Records from a collection
┌──

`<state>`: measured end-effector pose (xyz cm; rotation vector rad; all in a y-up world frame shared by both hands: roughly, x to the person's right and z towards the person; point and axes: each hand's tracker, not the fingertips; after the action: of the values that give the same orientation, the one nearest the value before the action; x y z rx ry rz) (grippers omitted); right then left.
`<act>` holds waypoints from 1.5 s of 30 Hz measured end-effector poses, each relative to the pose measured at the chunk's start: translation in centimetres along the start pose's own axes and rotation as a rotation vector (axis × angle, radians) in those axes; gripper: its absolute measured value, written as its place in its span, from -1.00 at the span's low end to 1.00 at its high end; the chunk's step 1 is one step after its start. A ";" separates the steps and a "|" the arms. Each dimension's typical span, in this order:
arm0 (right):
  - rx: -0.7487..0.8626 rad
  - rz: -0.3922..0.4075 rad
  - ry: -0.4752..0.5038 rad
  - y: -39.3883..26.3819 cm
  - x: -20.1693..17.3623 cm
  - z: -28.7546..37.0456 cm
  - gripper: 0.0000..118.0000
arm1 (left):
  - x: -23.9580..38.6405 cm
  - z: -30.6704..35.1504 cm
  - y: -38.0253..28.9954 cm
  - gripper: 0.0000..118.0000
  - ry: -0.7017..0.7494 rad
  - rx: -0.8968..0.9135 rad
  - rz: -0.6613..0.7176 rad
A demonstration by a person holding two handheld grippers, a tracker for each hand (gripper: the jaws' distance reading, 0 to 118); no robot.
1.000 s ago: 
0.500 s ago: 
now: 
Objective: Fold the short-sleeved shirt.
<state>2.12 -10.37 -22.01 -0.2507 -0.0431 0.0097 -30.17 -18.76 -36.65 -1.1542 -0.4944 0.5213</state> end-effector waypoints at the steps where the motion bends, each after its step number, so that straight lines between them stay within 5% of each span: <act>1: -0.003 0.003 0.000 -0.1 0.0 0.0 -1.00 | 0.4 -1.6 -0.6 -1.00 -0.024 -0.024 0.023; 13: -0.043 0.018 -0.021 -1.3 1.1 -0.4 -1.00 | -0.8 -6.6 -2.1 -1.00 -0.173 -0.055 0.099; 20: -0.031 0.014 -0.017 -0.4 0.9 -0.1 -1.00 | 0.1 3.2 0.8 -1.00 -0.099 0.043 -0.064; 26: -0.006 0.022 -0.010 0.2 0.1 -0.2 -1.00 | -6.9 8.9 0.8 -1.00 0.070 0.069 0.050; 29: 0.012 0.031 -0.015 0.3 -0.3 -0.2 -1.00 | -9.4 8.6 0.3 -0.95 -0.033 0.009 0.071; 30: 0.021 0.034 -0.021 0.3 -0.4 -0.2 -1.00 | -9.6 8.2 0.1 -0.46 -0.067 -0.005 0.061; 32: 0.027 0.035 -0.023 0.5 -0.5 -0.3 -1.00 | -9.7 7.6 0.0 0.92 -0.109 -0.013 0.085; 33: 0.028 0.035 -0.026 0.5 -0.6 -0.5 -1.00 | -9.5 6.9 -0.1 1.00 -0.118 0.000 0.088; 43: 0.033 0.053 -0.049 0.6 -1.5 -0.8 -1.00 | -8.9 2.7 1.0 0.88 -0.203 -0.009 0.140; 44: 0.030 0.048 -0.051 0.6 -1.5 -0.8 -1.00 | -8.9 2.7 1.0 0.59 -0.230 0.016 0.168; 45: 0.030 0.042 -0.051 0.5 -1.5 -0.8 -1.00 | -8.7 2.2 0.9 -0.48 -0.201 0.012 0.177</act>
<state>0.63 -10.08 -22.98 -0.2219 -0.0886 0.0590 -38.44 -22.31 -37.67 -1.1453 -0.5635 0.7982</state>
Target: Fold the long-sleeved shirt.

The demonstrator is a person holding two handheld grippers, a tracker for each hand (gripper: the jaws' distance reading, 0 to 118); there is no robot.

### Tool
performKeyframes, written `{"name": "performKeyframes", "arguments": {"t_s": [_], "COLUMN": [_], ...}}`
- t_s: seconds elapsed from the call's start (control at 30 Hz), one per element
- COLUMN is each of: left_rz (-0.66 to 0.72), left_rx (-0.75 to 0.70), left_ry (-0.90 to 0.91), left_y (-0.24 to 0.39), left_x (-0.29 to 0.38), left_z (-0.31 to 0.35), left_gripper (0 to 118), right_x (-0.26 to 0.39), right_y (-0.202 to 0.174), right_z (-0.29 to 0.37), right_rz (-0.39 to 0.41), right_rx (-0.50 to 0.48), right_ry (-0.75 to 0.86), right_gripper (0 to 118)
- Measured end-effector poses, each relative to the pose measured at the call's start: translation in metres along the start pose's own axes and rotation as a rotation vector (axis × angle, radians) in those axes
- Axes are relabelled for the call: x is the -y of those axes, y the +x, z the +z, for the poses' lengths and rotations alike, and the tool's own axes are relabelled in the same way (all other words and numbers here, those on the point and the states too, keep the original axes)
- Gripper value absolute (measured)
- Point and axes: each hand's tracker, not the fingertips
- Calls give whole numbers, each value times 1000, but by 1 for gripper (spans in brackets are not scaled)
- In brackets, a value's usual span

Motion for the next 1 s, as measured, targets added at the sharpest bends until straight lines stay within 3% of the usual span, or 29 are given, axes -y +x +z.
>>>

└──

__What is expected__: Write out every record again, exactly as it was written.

__Result of this exercise__:
`<state>`: measured end-effector pose (xyz cm; rotation vector rad; all in a y-up world frame shared by both hands: roughly, x to the person's right and z towards the person; point and axes: each hand's tracker, not the fingertips; after the action: of the values that give the same orientation, the one nearest the value before the action; x y z rx ry rz) (grippers omitted); right then left.
`<act>` holds waypoints from 1.5 s of 30 Hz measured end-effector poses, each relative to the pose measured at the chunk's start: translation in centimetres along the start pose's own axes and rotation as a rotation vector (axis × angle, radians) in those axes; gripper: its absolute measured value, written as its place in its span, from -1.00 at the span's low end to 1.00 at its high end; the chunk's step 1 is one step after its start. A ";" separates the steps and a "|" the arms. Each dimension's typical span, in this order:
arm0 (right):
  - rx: -0.7487..0.8626 rad
  - rz: -0.3922..0.4075 rad
  - ry: -0.4752..0.5038 rad
  - y: -39.3883..26.3819 cm
  - x: -20.1693..17.3623 cm
  - z: -28.7546..37.0456 cm
  - gripper: 0.0000..118.0000
arm1 (left):
  - x: -23.9580..38.6405 cm
  - z: -30.6704..35.1504 cm
  - y: -38.0253..28.9954 cm
  - gripper: 0.0000..118.0000
  - ry: -0.7017..0.7494 rad
  - rx: -0.8968..0.9135 rad
  - rz: -0.6613..0.7176 rad
A demonstration by a person holding two handheld grippers, a tracker for each hand (gripper: the jaws' distance reading, 0 to 118); no robot.
1.000 s ago: 
0.500 s ago: 
now: 
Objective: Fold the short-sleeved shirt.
<state>2.12 -10.37 -22.01 -0.2507 -0.0431 0.0097 -30.17 -18.76 -36.65 -1.1542 -0.4944 0.5213</state> end-effector waypoints at the steps where the motion bends, each after its step number, so that straight lines between them stay within 5% of each span: <act>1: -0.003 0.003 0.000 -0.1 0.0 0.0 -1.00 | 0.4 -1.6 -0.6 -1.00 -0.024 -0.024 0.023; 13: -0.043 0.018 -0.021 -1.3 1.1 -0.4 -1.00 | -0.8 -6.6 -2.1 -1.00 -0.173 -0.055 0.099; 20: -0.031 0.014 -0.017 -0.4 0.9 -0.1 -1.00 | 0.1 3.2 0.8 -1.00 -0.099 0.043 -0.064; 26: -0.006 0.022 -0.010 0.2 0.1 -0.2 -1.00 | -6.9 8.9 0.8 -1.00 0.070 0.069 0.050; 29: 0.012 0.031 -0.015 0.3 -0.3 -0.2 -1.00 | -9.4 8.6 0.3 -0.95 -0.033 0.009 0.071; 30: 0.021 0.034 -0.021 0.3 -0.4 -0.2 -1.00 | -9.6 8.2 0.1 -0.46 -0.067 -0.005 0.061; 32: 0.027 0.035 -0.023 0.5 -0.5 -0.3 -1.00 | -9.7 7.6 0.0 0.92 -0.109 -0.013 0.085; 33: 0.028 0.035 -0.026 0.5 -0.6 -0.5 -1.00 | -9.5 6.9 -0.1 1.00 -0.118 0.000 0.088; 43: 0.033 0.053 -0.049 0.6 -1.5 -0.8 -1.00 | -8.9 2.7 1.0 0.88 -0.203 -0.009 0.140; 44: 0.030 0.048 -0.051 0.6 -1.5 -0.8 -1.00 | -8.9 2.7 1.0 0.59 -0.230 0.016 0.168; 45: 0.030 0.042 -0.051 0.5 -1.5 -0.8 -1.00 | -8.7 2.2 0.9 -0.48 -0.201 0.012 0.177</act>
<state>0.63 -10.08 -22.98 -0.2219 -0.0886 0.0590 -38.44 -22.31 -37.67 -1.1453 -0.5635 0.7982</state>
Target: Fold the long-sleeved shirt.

The demonstrator is a person holding two handheld grippers, a tracker for each hand (gripper: the jaws' distance reading, 0 to 118); there is no robot.

### Tool
performKeyframes, written `{"name": "performKeyframes", "arguments": {"t_s": [_], "COLUMN": [_], ...}}`
- t_s: seconds elapsed from the call's start (control at 30 Hz), one per element
- COLUMN is each of: left_rz (-0.66 to 0.72), left_rx (-0.75 to 0.70), left_ry (-0.90 to 0.91), left_y (-0.24 to 0.39), left_x (-0.29 to 0.38), left_z (-0.31 to 0.35), left_gripper (0 to 118), right_x (-0.26 to 0.39), right_y (-0.202 to 0.174), right_z (-0.29 to 0.37), right_rz (-0.39 to 0.41), right_rx (-0.50 to 0.48), right_ry (-0.75 to 0.86), right_gripper (0 to 118)
- Measured end-effector poses, each relative to the pose measured at the call's start: translation in metres along the start pose's own axes and rotation as a rotation vector (axis × angle, radians) in those axes
- Axes are relabelled for the call: x is the -y of those axes, y the +x, z the +z, for the poses' lengths and rotations alike, and the tool's own axes are relabelled in the same way (all other words and numbers here, those on the point and the states too, keep the original axes)
- Gripper value absolute (measured)
- Point and axes: each hand's tracker, not the fingertips
- Calls give whole numbers, each value times 1000, but by 1 for gripper (spans in brackets are not scaled)
- In brackets, a value's usual span

Motion for the next 1 s, as measured, targets added at the sharpest bends until straight lines stay within 3% of the usual span, or 29 are given, axes -y +x +z.
>>>

That finishes the output for this exercise.